Similarly, proponents of increased FTC regulation in this area have emphasized the concept of data minimization, which requires that “data should only be collected, used, or disclosed as reasonably necessary to provide the service requested by a consumer.” If enforced through FTC rule or regulation, a policy of data minimization may well limit the scope and volume of data available for harvesting by web-scrapers, in addition to limiting the data that scrapers are permitted to collect.
Second, future regulation by the FTC may also impose restrictions on the use of data, which would affect scrapers that sell aggregated data sets to third parties.
Regulatory agencies in foreign countries have already enacted such use restrictions. For instance, in April 2020, the French Supervisory Authority published regulations regarding the use of publicly available data for marketing purposes, requiring companies that scrape personal data to first seek users’ consent and emphasizing that an individual’s decision to share data with one business does not entail a grant of permission to a third party to also use that data. Widespread regulations governing the use of scraped data in the United States could similarly impact web-scrapers’ business practices.
And lastly, it is possible that any FTC rules or regulations regarding the collection, storage, or sale of data—although intended to target businesses that gather customer data while providing other goods or services—could also capture and apply to businesses like web-scrapers whose sole purpose is to collect data.
Although data privacy has not been the subject of any federal regulation in the United States, several states and foreign jurisdictions have enacted laws and regulations that protect data privacy. Data scrapers must ensure their compliance with all such applicable data privacy regimes.

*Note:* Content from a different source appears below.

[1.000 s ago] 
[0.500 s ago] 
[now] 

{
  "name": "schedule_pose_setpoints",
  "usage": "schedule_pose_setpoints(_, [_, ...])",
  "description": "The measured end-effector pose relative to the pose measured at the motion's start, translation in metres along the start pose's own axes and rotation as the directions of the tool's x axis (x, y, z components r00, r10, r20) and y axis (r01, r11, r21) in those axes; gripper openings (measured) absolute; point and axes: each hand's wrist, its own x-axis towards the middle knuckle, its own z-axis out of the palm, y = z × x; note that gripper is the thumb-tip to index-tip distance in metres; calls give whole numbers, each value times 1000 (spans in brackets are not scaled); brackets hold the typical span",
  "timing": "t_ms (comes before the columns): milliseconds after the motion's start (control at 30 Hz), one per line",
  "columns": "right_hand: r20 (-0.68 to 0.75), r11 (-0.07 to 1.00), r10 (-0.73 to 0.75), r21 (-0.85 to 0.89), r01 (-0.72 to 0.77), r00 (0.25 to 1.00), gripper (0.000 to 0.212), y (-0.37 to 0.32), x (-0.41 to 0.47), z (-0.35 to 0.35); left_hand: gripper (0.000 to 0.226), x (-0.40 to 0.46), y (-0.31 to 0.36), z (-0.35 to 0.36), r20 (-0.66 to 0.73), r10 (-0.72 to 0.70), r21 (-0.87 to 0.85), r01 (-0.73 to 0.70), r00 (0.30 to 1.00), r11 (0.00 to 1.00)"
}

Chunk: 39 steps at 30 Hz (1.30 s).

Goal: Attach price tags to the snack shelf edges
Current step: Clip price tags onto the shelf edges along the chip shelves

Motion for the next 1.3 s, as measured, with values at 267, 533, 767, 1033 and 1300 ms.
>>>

In the United States, the most expansive privacy regime is the California Consumer Privacy Act, signed into law in 2018, and further expanded in 2020 by the California Privacy Rights Act. These laws give California residents the right to know which personal information is collected and stored by businesses operating in California, combined with a right to demand that any such personal information be deleted. These provisions mirror many codified in the European Union’s General Data Protection Regulation (the “GDPR”), which protects the personal information of people within E.U. member states and purports to govern the processing of all data regarding European “data subjects.”
Failure to adhere to the requirements of privacy regimes, including the GDPR, has come with hefty fines for technology companies. Most notably, Clearview AI, which runs a facial recognition database, has been ordered to pay almost $22 million in fines to Italy’s privacy authorities and more than £7.5 million to the UK’s privacy authorities. Other jurisdictions, such as Canada and France, have ordered Clearview AI to delete data concerning their residents.
Data scrapers could be subject to similar fines if they deal with personal information in ways prohibited by the applicable privacy regulations.
There have been few other attempts to regulate data scraping among other federal agencies, but regulators of all types remain attentive to the growing use of big data in society.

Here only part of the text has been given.